:: EXERCISE OBJECTIVE ::
From the entries below, return only the lines starting at the one that contains "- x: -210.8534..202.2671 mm" and ending at the one that contains "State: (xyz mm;", exactly as they stand.

[Saved entries]
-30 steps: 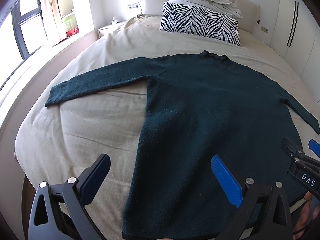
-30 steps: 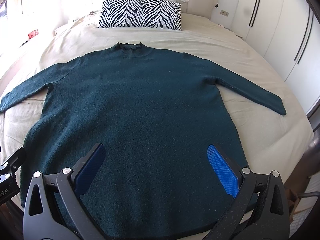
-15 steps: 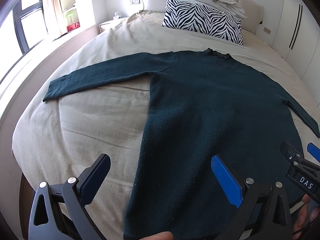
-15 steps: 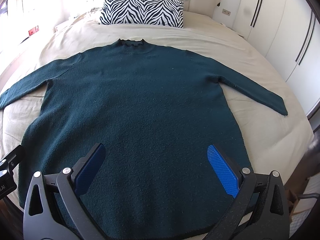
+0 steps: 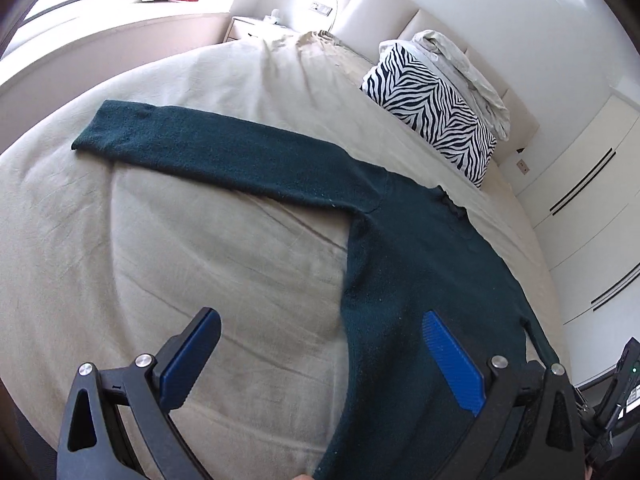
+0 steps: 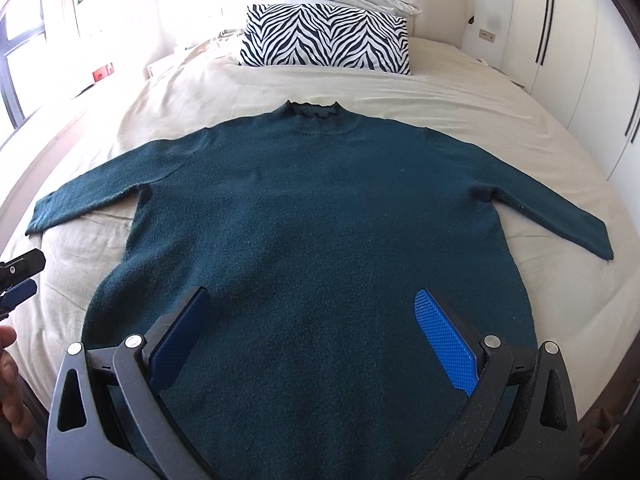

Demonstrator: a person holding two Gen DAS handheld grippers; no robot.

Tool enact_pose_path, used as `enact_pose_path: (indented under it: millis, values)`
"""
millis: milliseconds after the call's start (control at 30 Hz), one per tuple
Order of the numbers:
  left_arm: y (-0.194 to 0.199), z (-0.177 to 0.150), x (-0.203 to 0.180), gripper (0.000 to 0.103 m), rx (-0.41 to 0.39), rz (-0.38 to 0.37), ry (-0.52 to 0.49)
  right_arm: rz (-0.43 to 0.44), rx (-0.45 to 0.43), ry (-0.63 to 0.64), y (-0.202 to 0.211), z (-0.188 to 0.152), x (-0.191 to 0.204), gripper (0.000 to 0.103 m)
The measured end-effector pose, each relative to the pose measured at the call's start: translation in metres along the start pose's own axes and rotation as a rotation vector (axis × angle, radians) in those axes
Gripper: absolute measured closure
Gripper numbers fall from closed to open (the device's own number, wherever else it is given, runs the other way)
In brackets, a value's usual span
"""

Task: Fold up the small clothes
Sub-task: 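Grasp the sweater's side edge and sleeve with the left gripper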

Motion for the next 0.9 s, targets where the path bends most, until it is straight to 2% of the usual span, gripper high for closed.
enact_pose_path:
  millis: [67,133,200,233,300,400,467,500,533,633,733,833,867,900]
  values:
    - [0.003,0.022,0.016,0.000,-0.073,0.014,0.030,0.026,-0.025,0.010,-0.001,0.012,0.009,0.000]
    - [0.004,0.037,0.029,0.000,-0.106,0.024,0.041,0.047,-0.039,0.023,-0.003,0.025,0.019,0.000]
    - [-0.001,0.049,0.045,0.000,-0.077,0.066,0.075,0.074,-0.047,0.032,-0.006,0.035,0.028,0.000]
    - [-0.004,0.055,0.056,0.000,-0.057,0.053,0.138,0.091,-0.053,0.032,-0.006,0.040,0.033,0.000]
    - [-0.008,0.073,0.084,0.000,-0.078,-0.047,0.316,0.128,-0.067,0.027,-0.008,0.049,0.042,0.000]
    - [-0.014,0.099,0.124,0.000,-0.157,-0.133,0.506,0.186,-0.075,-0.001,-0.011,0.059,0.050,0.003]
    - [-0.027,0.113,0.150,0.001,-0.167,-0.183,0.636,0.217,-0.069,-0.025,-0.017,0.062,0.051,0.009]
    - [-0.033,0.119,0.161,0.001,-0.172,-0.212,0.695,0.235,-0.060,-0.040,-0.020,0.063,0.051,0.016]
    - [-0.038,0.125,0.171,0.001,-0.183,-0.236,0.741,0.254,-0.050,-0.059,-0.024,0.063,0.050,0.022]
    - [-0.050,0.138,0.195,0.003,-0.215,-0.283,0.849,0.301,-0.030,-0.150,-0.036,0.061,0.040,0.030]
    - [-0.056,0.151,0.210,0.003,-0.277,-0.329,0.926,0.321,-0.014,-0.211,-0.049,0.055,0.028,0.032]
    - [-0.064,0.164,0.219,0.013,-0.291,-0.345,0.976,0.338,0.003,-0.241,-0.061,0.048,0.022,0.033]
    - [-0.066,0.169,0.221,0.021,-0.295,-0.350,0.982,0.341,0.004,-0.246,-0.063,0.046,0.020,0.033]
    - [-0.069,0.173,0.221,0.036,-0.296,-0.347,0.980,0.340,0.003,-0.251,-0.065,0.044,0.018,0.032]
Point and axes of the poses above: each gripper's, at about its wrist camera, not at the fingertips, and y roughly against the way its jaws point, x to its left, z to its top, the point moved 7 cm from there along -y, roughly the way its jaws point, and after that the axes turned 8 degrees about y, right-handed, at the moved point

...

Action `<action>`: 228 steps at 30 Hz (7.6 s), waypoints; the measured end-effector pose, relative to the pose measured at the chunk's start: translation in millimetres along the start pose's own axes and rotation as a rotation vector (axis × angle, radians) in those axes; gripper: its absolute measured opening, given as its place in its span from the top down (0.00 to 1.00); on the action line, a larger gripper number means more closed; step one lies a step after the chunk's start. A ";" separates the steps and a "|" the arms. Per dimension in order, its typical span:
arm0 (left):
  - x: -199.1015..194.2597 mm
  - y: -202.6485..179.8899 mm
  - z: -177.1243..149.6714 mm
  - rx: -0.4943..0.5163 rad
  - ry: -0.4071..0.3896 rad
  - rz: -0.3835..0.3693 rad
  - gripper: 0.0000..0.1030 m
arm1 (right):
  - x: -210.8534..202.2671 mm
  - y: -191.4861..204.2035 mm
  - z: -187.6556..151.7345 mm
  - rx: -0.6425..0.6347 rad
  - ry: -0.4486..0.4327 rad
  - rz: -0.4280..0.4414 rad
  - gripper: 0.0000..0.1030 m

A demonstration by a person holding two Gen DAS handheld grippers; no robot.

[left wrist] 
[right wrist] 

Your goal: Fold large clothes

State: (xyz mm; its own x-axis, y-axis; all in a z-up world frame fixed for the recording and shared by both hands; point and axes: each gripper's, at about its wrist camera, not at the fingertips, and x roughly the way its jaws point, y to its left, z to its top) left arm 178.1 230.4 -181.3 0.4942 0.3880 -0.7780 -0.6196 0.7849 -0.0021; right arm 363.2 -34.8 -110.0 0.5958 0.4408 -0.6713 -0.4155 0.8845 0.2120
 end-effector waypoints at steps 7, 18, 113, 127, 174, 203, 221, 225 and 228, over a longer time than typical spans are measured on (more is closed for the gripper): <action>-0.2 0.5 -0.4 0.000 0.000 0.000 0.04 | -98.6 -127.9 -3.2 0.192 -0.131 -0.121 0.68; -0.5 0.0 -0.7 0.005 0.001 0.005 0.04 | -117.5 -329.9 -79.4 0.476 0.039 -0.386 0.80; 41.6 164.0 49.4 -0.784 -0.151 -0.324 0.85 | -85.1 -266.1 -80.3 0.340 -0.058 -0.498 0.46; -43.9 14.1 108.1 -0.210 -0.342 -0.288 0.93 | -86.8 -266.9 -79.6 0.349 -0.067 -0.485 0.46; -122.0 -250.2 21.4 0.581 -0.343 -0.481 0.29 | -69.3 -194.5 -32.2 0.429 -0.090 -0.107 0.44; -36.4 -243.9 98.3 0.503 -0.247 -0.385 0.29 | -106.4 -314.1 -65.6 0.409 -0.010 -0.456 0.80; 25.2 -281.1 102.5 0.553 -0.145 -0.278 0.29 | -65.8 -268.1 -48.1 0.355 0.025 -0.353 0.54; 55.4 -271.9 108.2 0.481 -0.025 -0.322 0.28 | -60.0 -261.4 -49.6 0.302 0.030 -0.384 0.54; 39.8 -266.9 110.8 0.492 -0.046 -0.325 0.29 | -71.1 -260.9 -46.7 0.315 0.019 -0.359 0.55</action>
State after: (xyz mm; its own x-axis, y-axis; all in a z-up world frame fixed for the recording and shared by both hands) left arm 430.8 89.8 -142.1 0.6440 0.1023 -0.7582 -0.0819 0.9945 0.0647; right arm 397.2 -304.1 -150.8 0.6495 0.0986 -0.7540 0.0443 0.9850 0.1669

:: YOUR SOLUTION ::
  - x: -210.8534..202.2671 mm
  - y: -191.4861..204.2035 mm
  - z: -187.6556..151.7345 mm
  - rx: -0.6425..0.6347 rad
  - ry: -0.4486..0.4327 rad
  - rz: -0.4280..0.4414 rad
  - gripper: 0.0000..0.1030 m

A demonstration by a person holding two Gen DAS handheld grippers; no robot.

[left wrist] 
[right wrist] 

Your goal: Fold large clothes

State: (xyz mm; its own x-axis, y-axis; all in a z-up world frame fixed for the recording and shared by both hands; point and axes: each gripper's, at about its wrist camera, not at the fingertips, and x roughly the way its jaws point, y to its left, z to its top) left arm 178.1 230.4 -181.3 0.4942 0.3880 -0.7780 -0.6196 0.7849 -0.0021; right arm 363.2 -34.8 -110.0 0.5958 0.4408 -0.6713 -0.4155 0.8845 0.2120

This finishes the response to the exercise.